··· Records supplied
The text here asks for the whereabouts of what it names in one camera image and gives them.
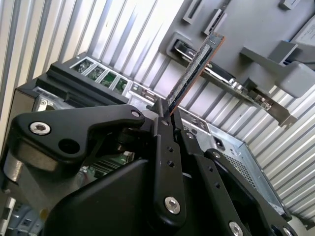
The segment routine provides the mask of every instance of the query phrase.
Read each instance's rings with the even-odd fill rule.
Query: bolt hole
[[[37,130],[44,131],[46,127],[44,125],[38,124],[35,126]]]
[[[135,117],[140,117],[140,114],[135,111],[135,110],[132,110],[131,113],[135,116]]]
[[[80,145],[72,139],[62,139],[58,143],[59,149],[67,154],[76,154]]]
[[[168,161],[167,164],[169,167],[172,167],[172,168],[175,166],[174,162],[172,161]]]

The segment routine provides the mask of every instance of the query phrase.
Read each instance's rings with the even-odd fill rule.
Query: gray plastic bracket
[[[202,0],[193,0],[187,12],[185,13],[183,20],[188,22],[189,24],[193,24],[193,22],[199,15],[201,8],[202,8]]]
[[[281,0],[279,5],[286,10],[292,10],[300,1],[301,0]]]
[[[246,47],[241,50],[241,54],[247,56],[264,69],[274,74],[275,85],[297,98],[301,97],[315,84],[315,72],[297,61],[287,66],[280,64],[296,47],[297,45],[295,44],[282,41],[268,58]]]

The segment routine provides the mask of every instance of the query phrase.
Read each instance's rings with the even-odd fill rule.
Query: corrugated metal wall
[[[167,95],[184,68],[158,47],[182,2],[0,0],[1,131],[15,87],[83,51]],[[299,118],[288,131],[203,78],[182,106],[246,141],[287,207],[315,219],[314,90],[299,99],[272,91],[273,99]]]

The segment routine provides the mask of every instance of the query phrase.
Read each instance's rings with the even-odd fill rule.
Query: black metal bracket
[[[58,175],[74,175],[87,156],[96,153],[93,140],[97,135],[139,128],[144,121],[141,112],[131,105],[25,113],[12,120],[7,145],[12,155],[27,165]],[[35,122],[35,129],[47,133],[32,131]]]
[[[209,149],[204,156],[215,164],[238,215],[252,235],[286,235],[284,228],[294,232],[224,155]]]
······
* **The task**
Transcribe, without alteration, the line that contains "Query: corrugated metal wall" together with all lines after it in the listing above.

* **Answer box**
Query: corrugated metal wall
[[[167,95],[184,68],[158,47],[182,2],[0,0],[1,131],[15,87],[83,51]],[[299,118],[288,131],[203,78],[182,106],[246,141],[287,207],[315,219],[314,90],[299,99],[272,91],[273,99]]]

The segment routine provides the mask of every instance of the query phrase.
Read each instance's rings with the even-odd fill rule.
Query: black metal bracket
[[[58,175],[74,175],[87,156],[96,153],[93,140],[97,135],[139,128],[144,121],[141,112],[131,105],[25,113],[12,120],[7,145],[12,155],[27,165]],[[35,122],[35,129],[47,133],[32,131]]]
[[[209,149],[204,156],[215,164],[238,215],[252,235],[286,235],[284,228],[294,232],[224,155]]]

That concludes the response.